# Is The Masterchef Vertical Smoker the same as the Brinkman El Cheapo?



## sleepybear70

I want to get into smoking and figure the Brinkman would be a good starter smoker.....I live in Canada and the only comparable I have found is the Masterchef Vertical Smoker from Canadian Tire....I would like to know if it's the same as the Brinkman as I have found a lot of good videos on modifying the Brinkman and nothing on the Masterchef......sorry if my question sounds crazy!!


----------



## sleepybear70

I live in Vancouver Canada....temp is pretty mild...if wet hahaha


----------



## s2k9k

to SMF!!! We're happy you found us! You've come to the right place, we have over 40,000 members and over 800,000 posts so you should be able to find almost anything you want to know. Remember the search bar at the top can be your best friend for finding answers fast!

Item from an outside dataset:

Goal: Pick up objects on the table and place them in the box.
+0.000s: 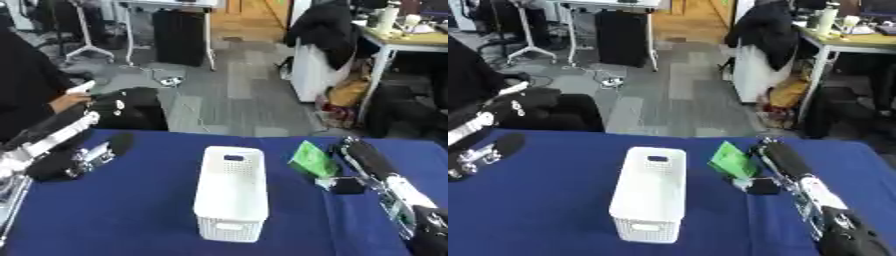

Would you do us a favor and update your profile to include your location, Thanks!

You might want to check out Jeff's Free 5 day E-course it will teach you all the basics and a whole lot more!

I couldn't find too much on that Masterchef but it looks a lot like an ECB, here's a ittle bit of info I found:

http://www.smokingmeatforums.com/t/122708/smoked-chicken-legs-1st-timer-question

http://www.smokingmeatforums.com/t/122756/roll-call


----------



## sleepybear70

Thanks S2K9K!!I had seen the first post by Dalyn....it actually came up when I googled the Chefmaster.....it's how I found this awesome site.Thanks for the link to the other thread.....I'm trying to get to know as much as I can before I get my smoker.....and I think my first will be the Chefmaster....unless I head over the border and get the Brinkman!!


----------



## jrod62

:welcome1:


----------



## sleepybear70

Thanks jrod!!That fattie looks interesting!!!......definitely want to try that out!!!My brother in law has built himself an awesome smoker from a drum.....he's just gotten into smoking so it will be cool to get together over some beers and smoking with him hahaha......I can't wait to get going.......I was thinking about doing chicken thighs for a first smoke.......I eventually want to do sausage for my jambalaya


----------



## jeremyy

I'm debating on buying a masterchef verticle smoker for my cottage, I'm a first time smoker so not sure if that is a good starter smoker or not?


----------



## mdboatbum

It certainly looks like it, though the 2 piece body is different. If the bottom is open, then yes, it's the same basic idea. Long and short of it is that yes, it will smoke food. However, it isn't adjustable, is VERY susceptible to wind and weather and will react fairly differently depending on what kind of fuel is used. Having started out with 2 different ECB's, both the square one and the round one, I feel pretty comfortable telling you that it isn't worth the money when there are alternatives available for the same money.

A mini WSM, a UDS, or anything else with a closed chamber allowing for intake control will do much better.


----------



## kathrynn

to SMF!  Glad you have joined us here!

You will learn a ton of great info and meet some wonderful folks!

Kat


----------